**What is being asked:** Retype the data that follows, keeping every character the same.

[Dataset entries]
============

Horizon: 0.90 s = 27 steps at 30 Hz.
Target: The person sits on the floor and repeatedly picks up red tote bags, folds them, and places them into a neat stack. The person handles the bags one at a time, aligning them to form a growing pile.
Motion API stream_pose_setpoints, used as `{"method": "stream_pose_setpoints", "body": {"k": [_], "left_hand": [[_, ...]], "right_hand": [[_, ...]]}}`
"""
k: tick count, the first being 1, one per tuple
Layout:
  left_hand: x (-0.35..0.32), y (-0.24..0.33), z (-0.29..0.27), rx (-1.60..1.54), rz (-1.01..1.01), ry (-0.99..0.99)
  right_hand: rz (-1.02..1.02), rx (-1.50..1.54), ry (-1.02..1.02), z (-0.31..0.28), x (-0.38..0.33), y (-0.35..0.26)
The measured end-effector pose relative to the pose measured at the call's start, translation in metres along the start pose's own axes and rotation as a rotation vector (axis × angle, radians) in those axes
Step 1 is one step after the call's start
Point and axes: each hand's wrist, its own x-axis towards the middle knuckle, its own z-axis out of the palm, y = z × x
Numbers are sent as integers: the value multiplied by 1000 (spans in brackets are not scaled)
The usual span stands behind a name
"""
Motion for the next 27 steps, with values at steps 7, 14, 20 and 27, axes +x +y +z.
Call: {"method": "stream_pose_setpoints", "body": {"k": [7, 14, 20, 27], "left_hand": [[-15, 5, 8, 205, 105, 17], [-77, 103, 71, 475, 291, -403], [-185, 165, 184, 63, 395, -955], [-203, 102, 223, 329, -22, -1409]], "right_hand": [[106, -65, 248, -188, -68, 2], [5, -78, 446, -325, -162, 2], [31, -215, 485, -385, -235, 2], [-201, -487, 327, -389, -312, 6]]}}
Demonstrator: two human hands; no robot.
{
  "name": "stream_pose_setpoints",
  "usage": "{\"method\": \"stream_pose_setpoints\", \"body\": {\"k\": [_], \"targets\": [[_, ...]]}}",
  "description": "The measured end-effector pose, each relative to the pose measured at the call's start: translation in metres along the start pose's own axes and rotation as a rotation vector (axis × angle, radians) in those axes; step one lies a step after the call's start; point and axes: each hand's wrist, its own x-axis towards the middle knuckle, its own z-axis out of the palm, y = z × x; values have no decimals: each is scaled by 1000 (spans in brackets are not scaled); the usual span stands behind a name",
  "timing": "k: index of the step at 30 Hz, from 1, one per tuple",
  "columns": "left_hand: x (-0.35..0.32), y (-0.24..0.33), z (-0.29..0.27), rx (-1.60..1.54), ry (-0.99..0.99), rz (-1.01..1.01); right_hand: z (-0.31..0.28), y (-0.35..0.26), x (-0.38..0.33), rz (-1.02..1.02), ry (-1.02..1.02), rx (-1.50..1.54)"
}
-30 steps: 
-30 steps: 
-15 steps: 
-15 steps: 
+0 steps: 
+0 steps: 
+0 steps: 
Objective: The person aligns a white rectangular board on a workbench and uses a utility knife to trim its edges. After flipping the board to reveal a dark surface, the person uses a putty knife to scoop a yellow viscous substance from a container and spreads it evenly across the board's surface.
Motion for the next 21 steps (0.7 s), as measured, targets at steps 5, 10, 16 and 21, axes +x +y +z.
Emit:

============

**Written response:**
Horizon: 0.90 s = 27 steps at 30 Hz.
Target: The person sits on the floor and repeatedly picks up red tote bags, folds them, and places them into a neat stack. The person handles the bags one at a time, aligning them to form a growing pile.
Motion API stream_pose_setpoints, used as `{"method": "stream_pose_setpoints", "body": {"k": [_], "left_hand": [[_, ...]], "right_hand": [[_, ...]]}}`
"""
k: tick count, the first being 1, one per tuple
Layout:
  left_hand: x (-0.35..0.32), y (-0.24..0.33), z (-0.29..0.27), rx (-1.60..1.54), rz (-1.01..1.01), ry (-0.99..0.99)
  right_hand: rz (-1.02..1.02), rx (-1.50..1.54), ry (-1.02..1.02), z (-0.31..0.28), x (-0.38..0.33), y (-0.35..0.26)
The measured end-effector pose relative to the pose measured at the call's start, translation in metres along the start pose's own axes and rotation as a rotation vector (axis × angle, radians) in those axes
Step 1 is one step after the call's start
Point and axes: each hand's wrist, its own x-axis towards the middle knuckle, its own z-axis out of the palm, y = z × x
Numbers are sent as integers: the value multiplied by 1000 (spans in brackets are not scaled)
The usual span stands behind a name
"""
Motion for the next 27 steps, with values at steps 7, 14, 20 and 27, axes +x +y +z.
Call: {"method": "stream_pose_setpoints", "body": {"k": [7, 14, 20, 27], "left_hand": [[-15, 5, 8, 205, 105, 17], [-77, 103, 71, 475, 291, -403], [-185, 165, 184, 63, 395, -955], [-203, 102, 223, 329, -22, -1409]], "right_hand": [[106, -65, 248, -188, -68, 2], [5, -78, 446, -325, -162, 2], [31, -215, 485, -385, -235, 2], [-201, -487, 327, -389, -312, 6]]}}
Demonstrator: two human hands; no robot.
{
  "name": "stream_pose_setpoints",
  "usage": "{\"method\": \"stream_pose_setpoints\", \"body\": {\"k\": [_], \"targets\": [[_, ...]]}}",
  "description": "The measured end-effector pose, each relative to the pose measured at the call's start: translation in metres along the start pose's own axes and rotation as a rotation vector (axis × angle, radians) in those axes; step one lies a step after the call's start; point and axes: each hand's wrist, its own x-axis towards the middle knuckle, its own z-axis out of the palm, y = z × x; values have no decimals: each is scaled by 1000 (spans in brackets are not scaled); the usual span stands behind a name",
  "timing": "k: index of the step at 30 Hz, from 1, one per tuple",
  "columns": "left_hand: x (-0.35..0.32), y (-0.24..0.33), z (-0.29..0.27), rx (-1.60..1.54), ry (-0.99..0.99), rz (-1.01..1.01); right_hand: z (-0.31..0.28), y (-0.35..0.26), x (-0.38..0.33), rz (-1.02..1.02), ry (-1.02..1.02), rx (-1.50..1.54)"
}
-30 steps: 
-30 steps: 
-15 steps: 
-15 steps: 
+0 steps: 
+0 steps: 
+0 steps: 
Objective: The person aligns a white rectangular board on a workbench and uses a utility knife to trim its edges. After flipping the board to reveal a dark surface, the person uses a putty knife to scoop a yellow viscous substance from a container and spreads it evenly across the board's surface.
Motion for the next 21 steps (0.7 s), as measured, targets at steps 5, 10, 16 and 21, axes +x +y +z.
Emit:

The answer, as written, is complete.